→ DIRECTIONS FOR THIS TASK
Filter the entries below down to the lines that hold "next".

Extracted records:
•••••

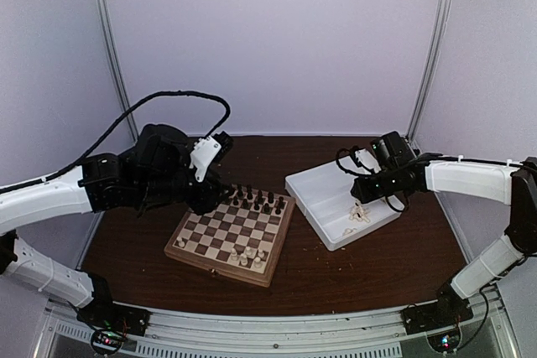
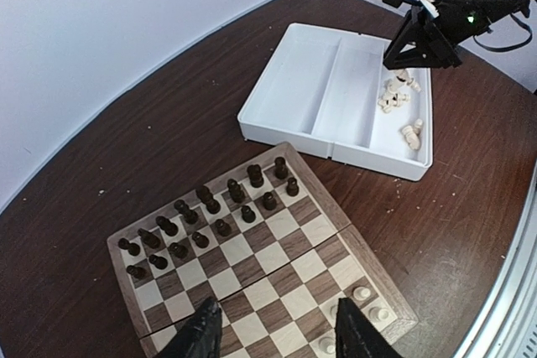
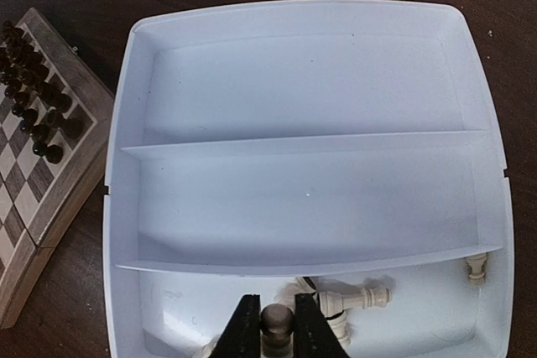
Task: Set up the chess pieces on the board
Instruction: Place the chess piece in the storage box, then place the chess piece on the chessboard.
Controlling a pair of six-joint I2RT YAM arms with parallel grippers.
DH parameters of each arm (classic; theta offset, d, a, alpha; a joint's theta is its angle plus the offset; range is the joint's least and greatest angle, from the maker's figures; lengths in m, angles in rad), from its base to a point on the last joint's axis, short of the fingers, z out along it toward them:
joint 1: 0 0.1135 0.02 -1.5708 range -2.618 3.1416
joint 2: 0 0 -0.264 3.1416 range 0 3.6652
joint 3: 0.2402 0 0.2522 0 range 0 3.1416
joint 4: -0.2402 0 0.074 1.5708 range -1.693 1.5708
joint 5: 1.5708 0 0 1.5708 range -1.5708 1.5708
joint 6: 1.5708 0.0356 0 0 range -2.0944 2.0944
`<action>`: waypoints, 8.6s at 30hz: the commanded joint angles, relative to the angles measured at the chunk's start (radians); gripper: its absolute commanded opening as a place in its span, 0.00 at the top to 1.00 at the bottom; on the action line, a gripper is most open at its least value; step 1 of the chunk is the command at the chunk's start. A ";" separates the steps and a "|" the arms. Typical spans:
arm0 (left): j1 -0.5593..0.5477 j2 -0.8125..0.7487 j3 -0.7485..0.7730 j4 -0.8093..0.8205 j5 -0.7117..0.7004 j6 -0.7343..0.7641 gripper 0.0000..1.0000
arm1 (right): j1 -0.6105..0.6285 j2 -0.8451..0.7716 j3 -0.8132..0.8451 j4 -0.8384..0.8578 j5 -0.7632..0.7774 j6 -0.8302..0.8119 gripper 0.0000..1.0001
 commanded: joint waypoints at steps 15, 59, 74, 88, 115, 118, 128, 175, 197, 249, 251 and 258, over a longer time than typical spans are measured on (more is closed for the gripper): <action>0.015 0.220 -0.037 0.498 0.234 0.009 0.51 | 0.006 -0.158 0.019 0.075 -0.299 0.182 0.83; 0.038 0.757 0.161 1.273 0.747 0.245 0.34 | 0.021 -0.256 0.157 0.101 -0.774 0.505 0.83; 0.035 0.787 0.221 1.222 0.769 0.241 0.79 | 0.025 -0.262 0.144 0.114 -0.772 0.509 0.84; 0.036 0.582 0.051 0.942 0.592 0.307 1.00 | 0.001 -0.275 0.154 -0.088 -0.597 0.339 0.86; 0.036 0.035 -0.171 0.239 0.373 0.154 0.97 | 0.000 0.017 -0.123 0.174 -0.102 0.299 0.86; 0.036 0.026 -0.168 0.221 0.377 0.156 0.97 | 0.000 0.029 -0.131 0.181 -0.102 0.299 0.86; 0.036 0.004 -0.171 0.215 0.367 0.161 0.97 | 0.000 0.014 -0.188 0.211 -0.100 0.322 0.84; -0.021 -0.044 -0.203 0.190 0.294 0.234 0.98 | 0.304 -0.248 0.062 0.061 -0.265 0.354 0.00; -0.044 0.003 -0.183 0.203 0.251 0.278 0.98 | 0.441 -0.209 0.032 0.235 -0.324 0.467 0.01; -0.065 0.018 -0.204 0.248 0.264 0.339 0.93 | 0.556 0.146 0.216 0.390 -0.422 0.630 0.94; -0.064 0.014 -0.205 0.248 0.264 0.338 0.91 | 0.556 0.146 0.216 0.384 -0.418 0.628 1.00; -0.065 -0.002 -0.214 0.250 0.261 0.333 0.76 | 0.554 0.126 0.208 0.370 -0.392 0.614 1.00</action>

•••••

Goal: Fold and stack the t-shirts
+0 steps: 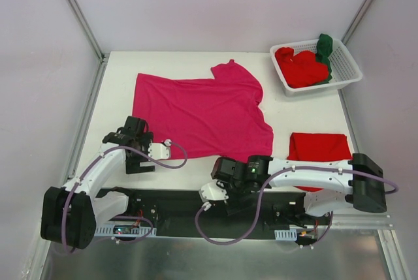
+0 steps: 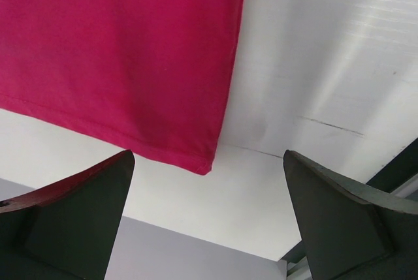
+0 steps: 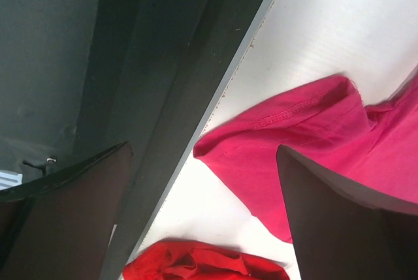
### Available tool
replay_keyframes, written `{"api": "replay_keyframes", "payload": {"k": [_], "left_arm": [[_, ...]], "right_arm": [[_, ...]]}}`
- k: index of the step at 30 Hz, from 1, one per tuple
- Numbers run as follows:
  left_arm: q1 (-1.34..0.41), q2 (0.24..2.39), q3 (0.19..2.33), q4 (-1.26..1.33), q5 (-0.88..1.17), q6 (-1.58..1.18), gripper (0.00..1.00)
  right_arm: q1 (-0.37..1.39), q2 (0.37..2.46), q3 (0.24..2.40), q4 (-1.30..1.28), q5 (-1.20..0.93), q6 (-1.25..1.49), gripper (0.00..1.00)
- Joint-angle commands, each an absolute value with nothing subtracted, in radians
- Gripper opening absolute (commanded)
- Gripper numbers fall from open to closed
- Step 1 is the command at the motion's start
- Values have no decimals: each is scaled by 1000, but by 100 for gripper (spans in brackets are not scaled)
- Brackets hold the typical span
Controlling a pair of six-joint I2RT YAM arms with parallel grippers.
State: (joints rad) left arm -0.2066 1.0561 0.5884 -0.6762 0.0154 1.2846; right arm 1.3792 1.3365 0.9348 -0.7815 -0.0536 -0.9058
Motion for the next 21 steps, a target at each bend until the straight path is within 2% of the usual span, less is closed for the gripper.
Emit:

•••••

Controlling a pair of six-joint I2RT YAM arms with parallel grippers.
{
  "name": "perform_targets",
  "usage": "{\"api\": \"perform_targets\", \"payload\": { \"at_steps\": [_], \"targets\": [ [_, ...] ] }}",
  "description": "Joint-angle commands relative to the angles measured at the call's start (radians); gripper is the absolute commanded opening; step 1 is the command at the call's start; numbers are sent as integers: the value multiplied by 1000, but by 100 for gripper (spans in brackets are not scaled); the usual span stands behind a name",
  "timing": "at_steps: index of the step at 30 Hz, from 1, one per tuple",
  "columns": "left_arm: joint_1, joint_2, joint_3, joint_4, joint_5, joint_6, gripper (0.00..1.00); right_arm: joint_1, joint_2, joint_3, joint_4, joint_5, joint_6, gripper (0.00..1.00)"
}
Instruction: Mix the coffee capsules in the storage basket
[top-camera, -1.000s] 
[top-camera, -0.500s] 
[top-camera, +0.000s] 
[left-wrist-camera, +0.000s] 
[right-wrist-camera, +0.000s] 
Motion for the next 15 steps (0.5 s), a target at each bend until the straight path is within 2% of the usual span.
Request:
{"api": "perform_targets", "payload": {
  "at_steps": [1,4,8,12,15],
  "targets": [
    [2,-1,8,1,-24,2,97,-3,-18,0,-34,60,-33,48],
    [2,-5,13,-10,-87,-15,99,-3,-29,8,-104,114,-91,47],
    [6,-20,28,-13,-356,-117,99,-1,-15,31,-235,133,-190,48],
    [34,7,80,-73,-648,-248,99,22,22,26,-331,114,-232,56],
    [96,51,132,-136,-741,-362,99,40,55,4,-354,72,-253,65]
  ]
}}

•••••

→ EXERCISE SOLUTION
Motion for the next 21 steps, a target at each bend until the straight path is within 2% of the usual span, less is closed for the gripper.
Motion for the next 15 steps (0.5 s), a target at each bend until the straight path is within 2% of the usual span.

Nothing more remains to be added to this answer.